Month: March 2018

Another Stopped Clock Moment

Over at the 2nd worst OP/ED page in the nation, they are wringing their hands at the demise of the most transparent CIA front in history, the National Endowment for Democracy:

Speaking to the British Parliament in 1982, President Ronald Reagan called on the United States “to foster the infrastructure of democracy” to help ensure that people around the world were empowered to determine their own fates. Now, at this increasingly fraught moment for freedom around the world, the Trump administration wants to dismantle that infrastructure.

Buried in the State Department’s fiscal 2019 budget request is a proposal not only to slash the budget of the National Endowment for Democracy but also to disassemble its relationships with its core institutes, including the National Democratic Institute and the International Republican Institute. For the NED and those institutes, the proposal is an assault not only on their organizations but also on the pro-democracy mission they are dedicated to.

“If implemented, the proposal would gut the program, force crippling layoffs and the symbolic meaning would also be shattering, sending a signal far and wide that the United States is turning its back on supporting brave people who share our values,” said NED President Carl Gershman.

The Trump administration proposal would allow the NED to continue issuing small grants but move funding of its core institutes to the State Department, where the IRI and NDI would have to compete with private contractors. The organizations involved argue that keeping funding decisions at arm’s length from the State Department allows the NED network to do things on the edges of the pro-democracy movement that the U.S. government can’t or won’t, such as supporting Chinese dissidents in ways that upset Beijing.

The NED has been little more than a a front for regime change efforts for our state security apparatus since its founding.

It is a cover for, “A boot stamping on a human face – forever,” fomenting civil wars and civil unrest against regimes deemed insufficiently pliant.
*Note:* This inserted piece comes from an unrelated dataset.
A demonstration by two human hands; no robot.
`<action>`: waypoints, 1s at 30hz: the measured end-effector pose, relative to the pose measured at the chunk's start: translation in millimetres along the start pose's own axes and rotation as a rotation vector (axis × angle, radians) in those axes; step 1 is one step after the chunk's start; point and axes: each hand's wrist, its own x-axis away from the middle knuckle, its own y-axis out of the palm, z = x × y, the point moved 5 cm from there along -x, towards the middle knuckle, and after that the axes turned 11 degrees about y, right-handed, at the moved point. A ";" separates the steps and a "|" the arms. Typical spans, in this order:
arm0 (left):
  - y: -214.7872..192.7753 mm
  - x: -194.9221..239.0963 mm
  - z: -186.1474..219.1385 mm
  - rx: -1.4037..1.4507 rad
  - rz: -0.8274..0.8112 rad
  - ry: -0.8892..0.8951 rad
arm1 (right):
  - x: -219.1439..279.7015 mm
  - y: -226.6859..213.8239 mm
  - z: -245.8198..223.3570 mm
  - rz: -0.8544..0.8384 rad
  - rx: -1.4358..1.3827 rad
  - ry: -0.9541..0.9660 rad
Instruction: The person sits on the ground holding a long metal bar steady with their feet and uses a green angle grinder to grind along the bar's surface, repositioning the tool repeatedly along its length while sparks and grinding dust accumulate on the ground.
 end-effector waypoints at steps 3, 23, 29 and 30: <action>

This is why, for example, the NED has been largely silent regarding the excesses of the House of Saud.

Good riddance, even if its demise is for the wrong reason.  (We know that it’s the wrong reason because it’s Trump and his Evil Minions doing this.)

And, Once Again, United Airlines Says, “Here, Hold My Beer.”
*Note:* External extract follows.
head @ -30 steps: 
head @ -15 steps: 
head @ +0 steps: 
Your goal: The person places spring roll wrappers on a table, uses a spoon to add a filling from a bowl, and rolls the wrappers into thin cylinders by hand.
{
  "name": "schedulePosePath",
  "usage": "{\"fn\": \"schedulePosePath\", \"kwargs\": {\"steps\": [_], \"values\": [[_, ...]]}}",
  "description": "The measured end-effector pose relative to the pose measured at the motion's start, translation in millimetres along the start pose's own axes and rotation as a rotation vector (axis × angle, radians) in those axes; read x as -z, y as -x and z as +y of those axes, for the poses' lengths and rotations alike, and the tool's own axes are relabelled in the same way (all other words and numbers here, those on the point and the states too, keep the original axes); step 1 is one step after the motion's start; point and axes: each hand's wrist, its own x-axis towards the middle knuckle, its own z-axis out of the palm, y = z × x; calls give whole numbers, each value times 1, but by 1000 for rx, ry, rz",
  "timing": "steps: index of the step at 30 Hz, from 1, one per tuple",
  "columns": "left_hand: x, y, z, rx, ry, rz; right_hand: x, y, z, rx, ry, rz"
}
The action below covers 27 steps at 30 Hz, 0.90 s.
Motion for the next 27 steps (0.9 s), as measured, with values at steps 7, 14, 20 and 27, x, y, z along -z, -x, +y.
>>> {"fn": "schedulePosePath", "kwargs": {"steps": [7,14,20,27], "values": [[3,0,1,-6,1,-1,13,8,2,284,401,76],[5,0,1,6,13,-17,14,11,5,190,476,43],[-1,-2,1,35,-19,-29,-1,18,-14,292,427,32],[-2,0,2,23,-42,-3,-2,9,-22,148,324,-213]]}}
In the annals of poor management decisions, UAL’s decision to replace a performance based bonus program with a lottery takes the cake:

Employees of United Airlines used to get quarterly bonuses if they hit certain performance targets. Now, they’ll all be entered into a lottery, out of which one—and only one—lucky person will win $100,000.

United president Scott Kirby broke the news in a memo on March 2, calling the change “an exciting new rewards program.” He noted that, in addition to the $100,000 award, quarterly prizes would also include luxury vacations, smaller cash awards, and Mercedes-Benz C-Class sedans. Instead of getting individual bonuses each quarter, workers who achieve their performance goals will be all entered into the drawing, from which winners will be chosen at random.
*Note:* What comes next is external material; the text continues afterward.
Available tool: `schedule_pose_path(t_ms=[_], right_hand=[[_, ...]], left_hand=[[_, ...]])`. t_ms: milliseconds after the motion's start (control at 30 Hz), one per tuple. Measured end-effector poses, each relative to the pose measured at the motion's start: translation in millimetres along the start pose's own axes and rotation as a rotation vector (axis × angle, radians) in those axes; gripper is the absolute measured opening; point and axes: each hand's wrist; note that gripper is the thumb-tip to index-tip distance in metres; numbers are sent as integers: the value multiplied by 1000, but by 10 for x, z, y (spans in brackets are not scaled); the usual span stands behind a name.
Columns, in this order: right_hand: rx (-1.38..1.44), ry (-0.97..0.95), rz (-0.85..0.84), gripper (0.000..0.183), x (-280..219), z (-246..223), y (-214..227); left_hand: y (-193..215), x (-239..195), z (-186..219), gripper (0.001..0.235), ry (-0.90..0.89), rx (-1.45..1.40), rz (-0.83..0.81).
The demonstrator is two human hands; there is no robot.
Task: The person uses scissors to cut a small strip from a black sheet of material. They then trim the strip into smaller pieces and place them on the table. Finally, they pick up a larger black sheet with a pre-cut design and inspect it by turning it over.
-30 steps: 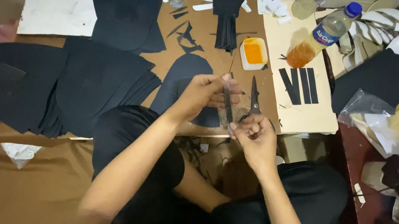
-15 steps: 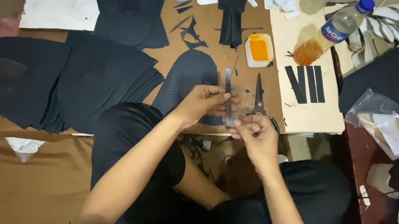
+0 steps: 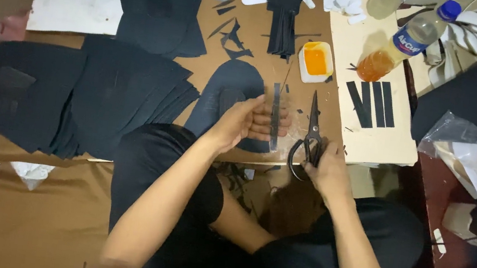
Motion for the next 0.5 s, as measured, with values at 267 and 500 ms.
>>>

The change is not sitting well with employees themselves. ………

Gee, the employees aren’t enthused at getting f%$#ed by the worst airline in the United States.

I think that United will be enjoying its time in the cellar.

This is the very apotheosis of American management culture.

Linkage

From the ’80s:

Meanwhile in Italy

It’s still unclear, but it appears that neither major coalition has managed to secure a majority, which means that Italian politics are (once again) highly fluid:

Based on votes counted by 0230 GMT, ex-PM Silvio Berlusconi’s centre-right coalition looks set to win the most seats in the lower house of parliament.

It is tipped to get 248-268 seats – below the 316 needed for a majority.

Forming a government may now take weeks of negotiation and coalition-building.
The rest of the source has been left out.